Black-and-white (though maybe with some bluish tones in the background) photo of Roosevelt, his teeth clamped down on a cigarette holder with a cigarette in it. The book's title is in rather scripty blue. Subtitle is in white. Author's name is also in white.

Delightful read. My main concern when reading a book like this is that it’s going to be fawning, and will subscribe to the retrospective superhero status that its subject has attained. Brands couldn’t avoid that entirely here, of course (he chose to write about FDR, so I have to imagine he doesn’t loathe the man), but he’s just about as forthright about the man as he could be.

Most everyone knows the FDR story by now, but maybe it’s worthwhile to briefly reveal the highlights. Scion of the Roosevelt clan, Teddy Roosevelt his fifth cousin. Assistant secretary of the navy during World War I. Crippled below the waist by polio and confined to a wheelchair for much of his life. Governorship of New York. Elected president in 1932 in the depths of the Great Depression after booting Hoover from office. Took the country off the gold standard. Closed the country’s banks during his first week in office. First 100 days created the New Deal. Domestic program foundered on his court-packing scheme, though it may have eventually helped him by holding a gun up to the Supreme Court’s head. Then Pearl Harbor, World War II, re-elected 3 times, and dead just months before the end of the war.

What a book like this brings to its subject is style, rather than much new information. Brands’s style is to let the subjects speak mostly for themselves: the ratio of quoted words to narrated words must be north of 1:1. Yet Brands stitches the quotes together effortlessly; it’s as though the characters themselves, and not Brands, were walking me through their lives.

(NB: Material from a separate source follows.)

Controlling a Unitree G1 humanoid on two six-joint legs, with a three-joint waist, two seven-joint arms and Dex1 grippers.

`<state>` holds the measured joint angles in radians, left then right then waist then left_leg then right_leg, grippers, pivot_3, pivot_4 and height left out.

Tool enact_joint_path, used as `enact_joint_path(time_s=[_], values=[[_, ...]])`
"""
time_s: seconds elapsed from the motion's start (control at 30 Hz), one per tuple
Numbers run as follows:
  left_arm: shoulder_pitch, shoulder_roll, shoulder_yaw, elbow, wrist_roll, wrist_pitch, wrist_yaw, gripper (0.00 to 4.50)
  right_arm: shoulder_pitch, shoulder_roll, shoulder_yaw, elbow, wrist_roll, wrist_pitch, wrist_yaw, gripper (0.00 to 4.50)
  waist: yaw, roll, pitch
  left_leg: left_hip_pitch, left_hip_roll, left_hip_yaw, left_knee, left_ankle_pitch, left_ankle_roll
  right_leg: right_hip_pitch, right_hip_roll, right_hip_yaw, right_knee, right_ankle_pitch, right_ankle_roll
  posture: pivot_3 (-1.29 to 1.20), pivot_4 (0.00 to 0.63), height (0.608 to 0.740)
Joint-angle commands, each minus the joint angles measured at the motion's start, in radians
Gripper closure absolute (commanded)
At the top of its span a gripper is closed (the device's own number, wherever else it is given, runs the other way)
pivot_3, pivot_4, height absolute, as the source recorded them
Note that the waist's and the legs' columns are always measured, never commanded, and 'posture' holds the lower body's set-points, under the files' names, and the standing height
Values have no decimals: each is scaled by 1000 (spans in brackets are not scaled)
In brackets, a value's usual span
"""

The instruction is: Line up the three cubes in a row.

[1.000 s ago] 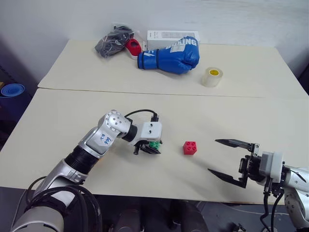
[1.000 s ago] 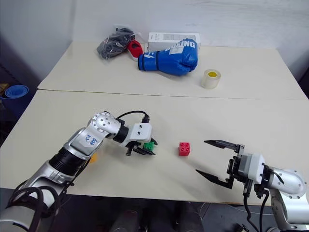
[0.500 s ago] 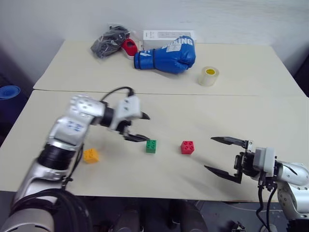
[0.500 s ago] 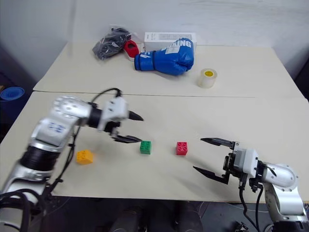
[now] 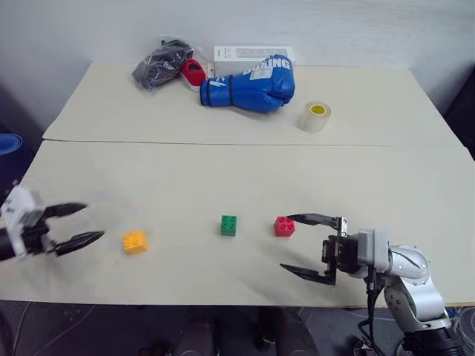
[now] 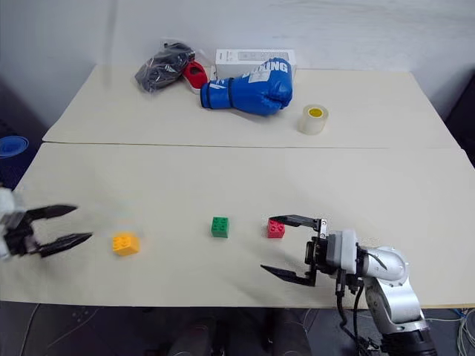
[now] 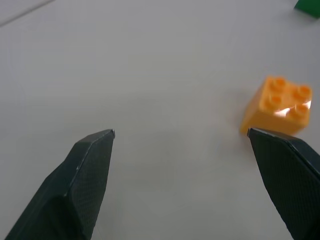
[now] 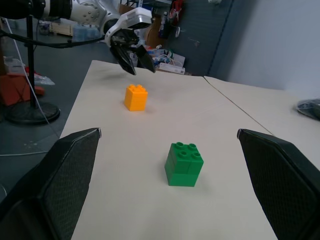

Far from being fawning, I felt like Brands’s take on FDR’s leadership was slightly ambiguous. On many occasions — particularly whether to invade Europe through the north of France or the south of Italy first — it felt as though FDR sat quietly and hemmed and hawed until forced to make a decision. Sometimes his dithering may have served a strategic point: wait for someone else to make the first move, but steer their move so that they feel like they had more choice in the matter than they actually did. Other times he really did seem indecisive.

FDR left behind so little writing (in contrast to Churchill) that Brands often has to scrape around to describe the man’s inner life or his relations with others. The scraping occasionally goes too far, as when Brands describes what “must have” gone through FDR’s head. No one knows what must have gone through his head. No harm in speculation, but it’s just that.

Perhaps others already knew about Eleanor and Franklin Roosevelt’s relationship. I did not. In fact, I didn’t know a thing about Eleanor. She’s a thread weaving throughout the biography of FDR, of course, in spite of FDR’s best efforts. He cheated on her from early on with Lucy Mercer, who was actually with him on the day he died and slipped away before the press could find out; Mercer may well have been the love of FDR’s life. His and Eleanor’s union was a loveless marriage of convenience that would have ended in divorce soon after she discovered the Mercer affair, had Eleanor not known that divorce would end Franklin’s career. So they stayed together, under the stipulation (whether this is a known fact or just a strong suspicion of Brands’s, I don’t remember) that they would never have sex again, and that essentially they would lead two separate lives. FDR continued his rise to the presidency, and Eleanor slowly escaped from the painful shyness that had enveloped her throughout her youth. By the end of Franklin’s life, Eleanor was a powerful public figure in her own right. FDR dominates the book as a world-historical figure, of course, but Eleanor is the more captivating person.

The title suggests that the book has more focus than it does. [book: Traitor to His Class] doesn’t answer — or even come very close to answering — why a man from such exalted beginnings would care about the little people whom capitalism had steamrolled. It’s not clear that the book even tried to answer this — unlike, say, Robert Caro’s biography of Lyndon Johnson, whose organizing question is: why did a man who was so famous as a power-hungry political ball-buster do so much for people who could do nothing to aid his rise, *particularly* after he’d reached the summit? [book: Traitor to His Class] isn’t like that; it’s a straightforward, and straightforwardly enjoyable, biography of one of the 20th century’s greatest men.